Look through the listing below and report how many lines contain "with", as a bare number.

===

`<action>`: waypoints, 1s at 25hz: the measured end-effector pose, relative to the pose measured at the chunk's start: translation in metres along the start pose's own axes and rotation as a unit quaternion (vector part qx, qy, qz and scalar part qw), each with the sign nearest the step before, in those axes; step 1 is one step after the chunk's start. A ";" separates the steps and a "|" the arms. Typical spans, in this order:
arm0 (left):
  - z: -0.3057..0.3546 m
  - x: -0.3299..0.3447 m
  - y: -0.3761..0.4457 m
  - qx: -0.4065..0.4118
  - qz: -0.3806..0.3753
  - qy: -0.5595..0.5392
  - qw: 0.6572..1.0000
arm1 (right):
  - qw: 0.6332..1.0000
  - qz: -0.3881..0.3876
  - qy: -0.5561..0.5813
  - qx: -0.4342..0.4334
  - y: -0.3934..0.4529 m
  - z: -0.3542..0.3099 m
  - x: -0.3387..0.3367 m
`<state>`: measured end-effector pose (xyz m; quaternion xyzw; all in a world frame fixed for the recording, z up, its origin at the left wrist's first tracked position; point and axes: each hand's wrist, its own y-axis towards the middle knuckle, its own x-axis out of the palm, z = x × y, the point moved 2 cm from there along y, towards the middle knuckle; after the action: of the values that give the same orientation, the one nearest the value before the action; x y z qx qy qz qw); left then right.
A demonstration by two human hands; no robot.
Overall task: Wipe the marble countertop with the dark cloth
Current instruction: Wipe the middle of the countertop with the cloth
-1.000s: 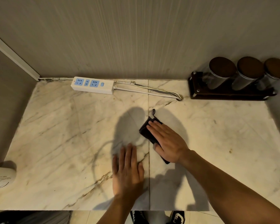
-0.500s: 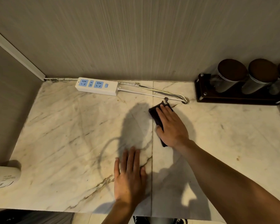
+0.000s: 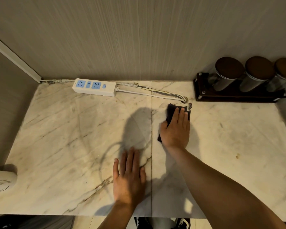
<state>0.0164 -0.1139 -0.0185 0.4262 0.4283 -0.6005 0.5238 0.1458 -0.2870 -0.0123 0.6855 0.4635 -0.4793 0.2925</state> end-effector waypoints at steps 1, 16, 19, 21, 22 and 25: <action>0.000 0.000 0.000 -0.001 0.002 0.001 1.000 | 1.000 0.005 0.002 0.015 -0.005 0.002 0.000; -0.003 0.005 -0.002 0.003 -0.001 0.027 1.000 | 0.997 0.026 -0.003 0.073 -0.104 0.034 -0.007; -0.003 0.006 -0.003 0.005 0.002 0.022 1.000 | 0.998 0.024 -0.002 0.066 -0.125 0.041 -0.009; -0.002 0.006 -0.003 0.007 0.006 0.017 1.000 | 0.998 0.013 0.000 0.062 -0.138 0.045 -0.011; -0.002 0.006 -0.003 0.009 0.010 0.014 1.000 | 0.998 0.012 0.000 0.060 -0.144 0.047 -0.011; -0.002 0.005 -0.003 0.005 0.020 -0.005 1.000 | 0.999 0.020 -0.003 0.047 -0.161 0.052 -0.015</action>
<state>0.0127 -0.1132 -0.0235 0.4345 0.4143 -0.5941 0.5353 -0.0231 -0.2725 -0.0112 0.7057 0.4260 -0.4971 0.2709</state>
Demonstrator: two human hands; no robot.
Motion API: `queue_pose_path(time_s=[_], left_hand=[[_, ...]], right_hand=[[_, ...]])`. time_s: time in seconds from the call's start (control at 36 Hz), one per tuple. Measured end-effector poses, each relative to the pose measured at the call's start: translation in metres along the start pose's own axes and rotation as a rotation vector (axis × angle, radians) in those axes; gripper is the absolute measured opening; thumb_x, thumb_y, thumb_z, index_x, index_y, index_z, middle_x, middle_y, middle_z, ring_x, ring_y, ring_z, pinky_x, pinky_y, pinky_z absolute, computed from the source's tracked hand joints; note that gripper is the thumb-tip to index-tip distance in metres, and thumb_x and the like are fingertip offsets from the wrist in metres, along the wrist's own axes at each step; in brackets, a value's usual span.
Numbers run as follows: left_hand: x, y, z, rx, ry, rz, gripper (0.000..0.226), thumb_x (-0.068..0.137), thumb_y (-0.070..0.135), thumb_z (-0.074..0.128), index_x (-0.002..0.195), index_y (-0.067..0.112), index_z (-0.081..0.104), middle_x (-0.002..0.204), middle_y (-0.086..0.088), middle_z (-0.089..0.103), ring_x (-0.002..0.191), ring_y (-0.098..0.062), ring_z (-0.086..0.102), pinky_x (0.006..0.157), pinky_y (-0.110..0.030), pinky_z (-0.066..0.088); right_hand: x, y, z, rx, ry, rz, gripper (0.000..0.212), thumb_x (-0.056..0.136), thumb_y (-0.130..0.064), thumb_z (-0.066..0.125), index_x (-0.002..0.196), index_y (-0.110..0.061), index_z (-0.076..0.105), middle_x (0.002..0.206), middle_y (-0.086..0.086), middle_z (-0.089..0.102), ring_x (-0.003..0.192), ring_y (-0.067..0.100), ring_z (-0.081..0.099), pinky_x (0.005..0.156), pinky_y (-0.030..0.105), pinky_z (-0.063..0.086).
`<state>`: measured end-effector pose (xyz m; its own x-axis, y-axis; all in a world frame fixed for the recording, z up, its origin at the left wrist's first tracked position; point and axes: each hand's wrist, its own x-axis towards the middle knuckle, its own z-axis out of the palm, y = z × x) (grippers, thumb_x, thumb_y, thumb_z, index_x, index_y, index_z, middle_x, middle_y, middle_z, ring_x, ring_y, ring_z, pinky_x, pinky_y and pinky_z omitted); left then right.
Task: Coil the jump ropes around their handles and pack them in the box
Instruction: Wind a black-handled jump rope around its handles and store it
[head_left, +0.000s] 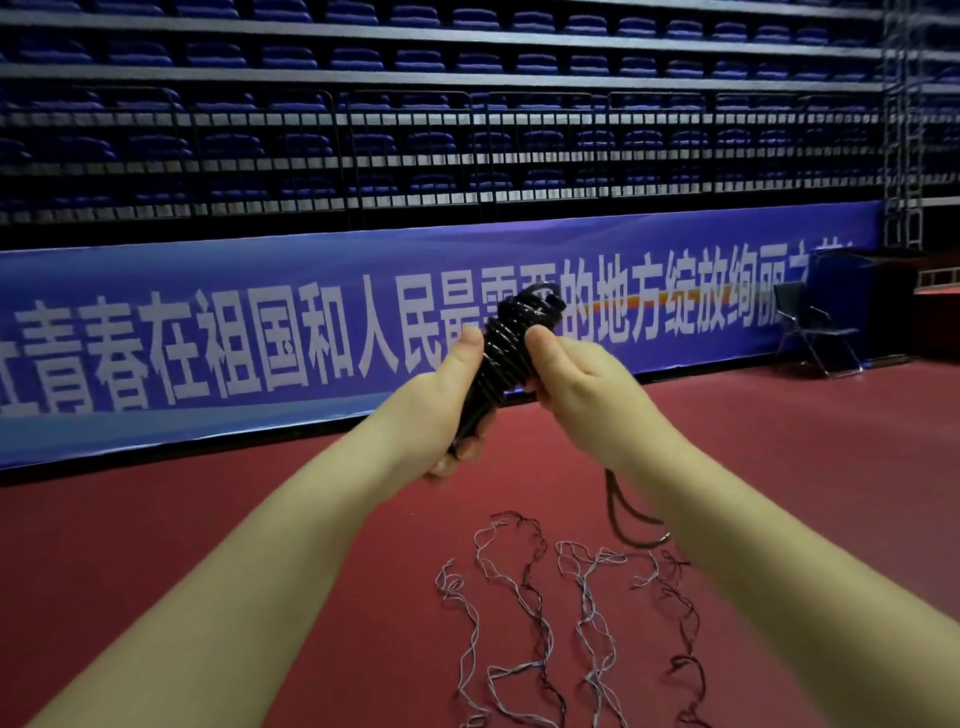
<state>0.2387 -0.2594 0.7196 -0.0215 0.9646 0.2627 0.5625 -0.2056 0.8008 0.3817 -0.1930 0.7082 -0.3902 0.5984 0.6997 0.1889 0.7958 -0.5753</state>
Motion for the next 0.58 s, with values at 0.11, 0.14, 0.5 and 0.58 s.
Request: queue_pose_path(time_s=[0.11,0.14,0.5,0.58], left_hand=[[0.001,-0.007,0.006,0.233,0.101,-0.053,0.073,0.088,0.073,0.015,0.063,0.013,0.049,0.052,0.000,0.048,0.045,-0.017,0.038,0.059,-0.031,0.035],[0.001,-0.008,0.009,0.302,0.128,-0.052,0.073,0.089,0.071,0.015,0.064,0.012,0.049,0.055,-0.002,0.050,0.048,-0.018,0.041,0.061,-0.032,0.036],[-0.025,-0.003,0.021,1.028,0.343,0.363,0.071,0.069,0.083,-0.011,0.071,0.028,0.034,0.062,0.009,0.045,0.060,-0.012,0.047,0.056,-0.031,0.035],[-0.028,0.000,0.015,0.744,0.191,0.311,0.082,0.066,0.085,-0.008,0.072,0.024,0.046,0.064,0.006,0.051,0.059,-0.012,0.048,0.058,-0.032,0.038]], right_hand=[[-0.017,0.013,0.023,0.033,0.078,0.117,0.046,0.101,-0.046,0.021,0.068,-0.021,0.042,0.065,-0.005,0.045,0.059,0.010,0.041,0.061,0.031,0.028],[-0.020,0.017,0.027,0.026,0.075,0.144,0.045,0.101,-0.048,0.020,0.070,-0.023,0.042,0.068,-0.006,0.045,0.061,0.010,0.040,0.062,0.031,0.028],[-0.035,0.008,0.012,0.410,0.079,0.199,0.065,0.063,-0.080,0.033,0.063,-0.017,0.049,0.053,-0.002,0.036,0.046,0.011,0.029,0.050,0.029,0.023],[-0.035,0.004,0.008,0.426,0.064,0.178,0.056,0.069,-0.075,0.035,0.060,-0.020,0.041,0.047,-0.010,0.030,0.042,0.007,0.024,0.046,0.025,0.021]])
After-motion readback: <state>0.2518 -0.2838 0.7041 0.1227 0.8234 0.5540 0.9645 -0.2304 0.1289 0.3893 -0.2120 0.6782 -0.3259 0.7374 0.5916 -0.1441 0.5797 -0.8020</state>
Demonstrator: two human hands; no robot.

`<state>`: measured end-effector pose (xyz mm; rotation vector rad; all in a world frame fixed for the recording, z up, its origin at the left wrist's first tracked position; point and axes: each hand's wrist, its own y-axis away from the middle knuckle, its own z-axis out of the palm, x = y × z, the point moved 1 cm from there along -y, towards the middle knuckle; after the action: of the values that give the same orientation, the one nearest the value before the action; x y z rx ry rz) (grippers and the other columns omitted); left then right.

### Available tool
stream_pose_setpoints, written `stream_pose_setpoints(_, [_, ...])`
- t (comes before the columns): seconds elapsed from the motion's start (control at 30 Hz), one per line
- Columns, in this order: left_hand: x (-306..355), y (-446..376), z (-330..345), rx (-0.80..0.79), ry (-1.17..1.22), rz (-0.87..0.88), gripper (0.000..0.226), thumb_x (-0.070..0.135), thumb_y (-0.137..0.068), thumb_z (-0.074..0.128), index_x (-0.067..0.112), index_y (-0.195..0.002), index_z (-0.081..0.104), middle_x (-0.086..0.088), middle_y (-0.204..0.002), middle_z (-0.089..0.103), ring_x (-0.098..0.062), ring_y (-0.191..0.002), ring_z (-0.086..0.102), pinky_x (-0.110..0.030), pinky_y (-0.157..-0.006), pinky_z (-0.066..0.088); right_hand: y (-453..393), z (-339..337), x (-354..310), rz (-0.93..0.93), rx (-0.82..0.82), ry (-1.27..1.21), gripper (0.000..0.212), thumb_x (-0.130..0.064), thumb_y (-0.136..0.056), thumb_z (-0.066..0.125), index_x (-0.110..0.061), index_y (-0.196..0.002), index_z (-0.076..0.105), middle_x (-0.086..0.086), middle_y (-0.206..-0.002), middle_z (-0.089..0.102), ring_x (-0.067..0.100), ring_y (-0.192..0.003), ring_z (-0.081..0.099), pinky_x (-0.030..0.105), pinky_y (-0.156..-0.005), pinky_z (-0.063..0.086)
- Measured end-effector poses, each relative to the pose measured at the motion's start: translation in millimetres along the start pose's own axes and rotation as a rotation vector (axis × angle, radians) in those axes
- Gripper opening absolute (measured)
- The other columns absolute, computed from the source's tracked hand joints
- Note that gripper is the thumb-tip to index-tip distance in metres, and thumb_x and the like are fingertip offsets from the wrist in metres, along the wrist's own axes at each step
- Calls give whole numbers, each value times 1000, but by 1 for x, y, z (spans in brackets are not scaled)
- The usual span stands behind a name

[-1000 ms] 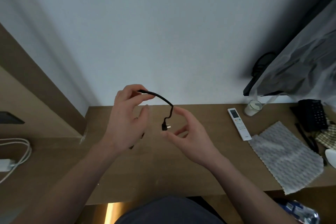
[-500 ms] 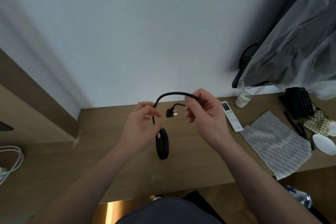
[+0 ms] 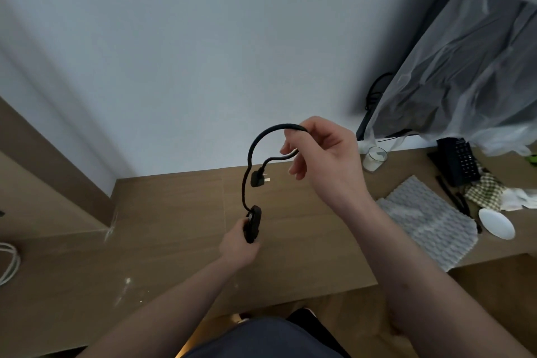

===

▶ _WRITTEN RESPONSE_: 4